Le délégué régional de la santé publique de l’Extrême-Nord fait le point de la situation épidémiologie qui prévaut en ce moment. 

Jacques Kaldaoussa

Quelle est à date, l’état des lieux  de l’épidémie de choléra qui prévaut dans la région ?

Concernant la situation épidémiologique du choléra dans la région de l’Extrême-Nord, nous avons notifié 990 cas de choléra et nous déplorons malheureusement 28 décès. Mais nous mettons un accent particulier sur les mesures visant à stopper la propagation de la maladie. 

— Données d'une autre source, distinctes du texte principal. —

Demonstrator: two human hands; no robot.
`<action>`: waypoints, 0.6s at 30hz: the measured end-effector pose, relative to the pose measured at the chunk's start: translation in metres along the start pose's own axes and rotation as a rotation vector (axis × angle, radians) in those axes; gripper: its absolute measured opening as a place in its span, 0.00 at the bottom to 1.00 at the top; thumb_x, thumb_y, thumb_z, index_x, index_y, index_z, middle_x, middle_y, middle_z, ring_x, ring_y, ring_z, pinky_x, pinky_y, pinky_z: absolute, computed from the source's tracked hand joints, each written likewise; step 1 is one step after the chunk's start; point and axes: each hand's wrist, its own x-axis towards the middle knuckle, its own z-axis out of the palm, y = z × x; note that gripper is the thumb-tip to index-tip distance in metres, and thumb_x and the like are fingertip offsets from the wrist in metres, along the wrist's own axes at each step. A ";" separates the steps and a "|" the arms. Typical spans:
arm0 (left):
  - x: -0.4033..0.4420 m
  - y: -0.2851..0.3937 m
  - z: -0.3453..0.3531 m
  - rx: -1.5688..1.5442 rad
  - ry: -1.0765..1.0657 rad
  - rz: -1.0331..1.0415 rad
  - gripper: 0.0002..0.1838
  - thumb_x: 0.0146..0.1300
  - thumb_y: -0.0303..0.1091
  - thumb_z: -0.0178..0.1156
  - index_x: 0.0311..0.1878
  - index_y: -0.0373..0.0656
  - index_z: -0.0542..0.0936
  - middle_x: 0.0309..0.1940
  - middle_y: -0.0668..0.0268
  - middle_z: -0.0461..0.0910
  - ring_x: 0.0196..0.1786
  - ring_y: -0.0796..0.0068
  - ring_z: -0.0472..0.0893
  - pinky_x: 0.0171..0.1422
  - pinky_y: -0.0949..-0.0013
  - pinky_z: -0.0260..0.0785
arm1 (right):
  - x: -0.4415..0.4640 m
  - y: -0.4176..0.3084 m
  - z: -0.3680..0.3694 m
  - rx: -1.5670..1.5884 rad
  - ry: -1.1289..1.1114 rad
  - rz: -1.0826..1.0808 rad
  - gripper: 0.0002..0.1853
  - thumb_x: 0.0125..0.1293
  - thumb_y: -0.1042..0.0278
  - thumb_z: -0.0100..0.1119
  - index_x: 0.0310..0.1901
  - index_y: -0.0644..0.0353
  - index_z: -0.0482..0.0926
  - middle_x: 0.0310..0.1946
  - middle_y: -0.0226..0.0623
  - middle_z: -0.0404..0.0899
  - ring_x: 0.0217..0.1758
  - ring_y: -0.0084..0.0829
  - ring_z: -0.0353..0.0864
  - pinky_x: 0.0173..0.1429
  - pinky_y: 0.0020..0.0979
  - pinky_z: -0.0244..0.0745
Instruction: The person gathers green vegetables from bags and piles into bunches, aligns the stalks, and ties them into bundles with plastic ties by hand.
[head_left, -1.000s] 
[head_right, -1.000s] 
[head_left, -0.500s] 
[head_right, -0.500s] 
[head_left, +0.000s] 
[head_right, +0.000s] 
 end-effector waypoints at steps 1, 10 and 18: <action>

Quelles sont les mesures prises par vos services pour une riposte efficace en vue de stopper la propagation de cette maladie?

Il faut d’abord rappeler que nous avons à date 08 districts de santé qui sont en épidémie confirmée. Notamment les districts de santé de Kousseri, de Mada et de Makary pour ce qui concerne le département du Logone-et-Chari, des districts de santé de Mora et de Kolofata pour le département du Mayo-Sava, du district de santé de Maroua 1 pour le département du Diamaré et du district de santé de Mokolo,  plus précisément dans le camp de réfugiés nigerians de Minawao.

Quelles sont les règles d’hygiène que doivent observer la population en vue de se prévenir de cette maladie?

En matière de réponse au niveau de la coordination, elle est présidée au niveau régional par le gouverneur de la région de l’Extrême-Nord. Par ailleurs, la prise en charge des cas suspects et confirmés est gratuite dans toutes les formations sanitaires concernées par l’épidémie de choléra dans toute la région de l’Extrême-Nord. Grâce aux agents de santé communautaire polyvalents, nous assurons la surveillance communautaire et la détection précoce des cas de choléra qui sont référés vers les formations sanitaires led plus proches. C’est une prise en charge totalement gratuite.

 Pour ce qui est de la sensibilisation, depuis le début de l’épidémie le 29 juin 2026, elle se poursuit à travers la mise en œuvre des mesures d’hygiène à savoir se laver les mains avec de l’eau potable, l’utilisation des latrines et l’assainissement du milieu de vie. Sous l’égide du ministre de la santé publique et l’appui des partenaires techniques et financiers, une campagne de vaccination réactive est organisée du 12 août au 16 août 2026 dans 4 districts de santé concernés par l’épidémie avant de poursuivre avec les autres districts de santé en épidémie. Au cours de cette campagne, il sera question d’administrer une dose de vaccin oral à toute personne âgée d’un an et plus, y compris les femmes enceintes et allaitantes.